AK PARTİ GRUBU ADINA ADİL KARAİSMAİLOĞLU (Trabzon) - Sayın Başkan, değerli milletvekilleri; sözlerime başlamadan önce, bir terör devleti hâline gelen İsrail'in 7 Ekimden bu yana Filistin'de uygulamakta olduğu soykırımı lanetliyor, hayatını kaybeden Filistinli kardeşlerimizi rahmetle anıyorum. Bu soykırımın durması için adalet ilkesini yitirmemiş olan tüm ülkeleri de İsrail'e karşı hareket etmeye davet ediyorum. Bu duygular eşliğinde sizleri saygıyla selamlıyorum.
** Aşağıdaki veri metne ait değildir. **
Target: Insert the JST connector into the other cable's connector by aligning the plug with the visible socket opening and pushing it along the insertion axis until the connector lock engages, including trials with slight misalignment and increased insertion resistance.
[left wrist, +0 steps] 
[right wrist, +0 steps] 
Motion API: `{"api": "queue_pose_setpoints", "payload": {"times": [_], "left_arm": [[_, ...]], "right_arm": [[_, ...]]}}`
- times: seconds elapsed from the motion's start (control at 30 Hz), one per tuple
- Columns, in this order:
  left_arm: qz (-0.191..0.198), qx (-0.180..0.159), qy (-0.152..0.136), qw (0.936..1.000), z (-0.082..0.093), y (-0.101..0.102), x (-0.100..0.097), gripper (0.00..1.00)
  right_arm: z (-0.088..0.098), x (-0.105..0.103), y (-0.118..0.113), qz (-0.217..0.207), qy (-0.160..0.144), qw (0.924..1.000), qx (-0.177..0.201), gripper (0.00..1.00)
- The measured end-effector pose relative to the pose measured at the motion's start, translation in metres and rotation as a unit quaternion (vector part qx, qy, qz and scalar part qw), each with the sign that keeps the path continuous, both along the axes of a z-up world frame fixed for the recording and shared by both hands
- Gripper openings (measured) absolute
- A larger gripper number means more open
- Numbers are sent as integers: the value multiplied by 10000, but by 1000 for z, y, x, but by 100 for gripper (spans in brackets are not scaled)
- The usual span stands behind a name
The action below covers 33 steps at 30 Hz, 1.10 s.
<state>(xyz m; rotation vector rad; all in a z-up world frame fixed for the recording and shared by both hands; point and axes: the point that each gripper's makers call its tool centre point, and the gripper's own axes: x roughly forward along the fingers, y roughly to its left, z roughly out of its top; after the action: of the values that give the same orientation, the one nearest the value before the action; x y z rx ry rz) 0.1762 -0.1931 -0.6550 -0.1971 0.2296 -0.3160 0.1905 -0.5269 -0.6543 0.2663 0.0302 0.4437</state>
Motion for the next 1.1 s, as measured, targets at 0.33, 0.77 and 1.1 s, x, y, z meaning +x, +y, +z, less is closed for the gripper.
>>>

Konumuz, uluslararası sözleşmeler. Tabii, uluslararası sözleşmeler özellikle yeni pazarların ve lojistik koridorların verimli çalışması açısından oldukça önemli. Jeopolitik konumu itibarıyla asırlar boyunca kıtalararası ticaretin rağbet noktası olan ülkemiz Türkiye gelişen ve dönüşen dünyada her geçen gün daha da önem kazanmaktadır. Dört saatlik bir uçuşla 1 milyar 650 milyon insanın yaşadığı 40 trilyon dolar gayrisafi hasılaya sahip ve 8 trilyon dolar ticaret hacmi bulunan 67 ülkeye dört saatlik bir uçuşla ulaşabiliyoruz.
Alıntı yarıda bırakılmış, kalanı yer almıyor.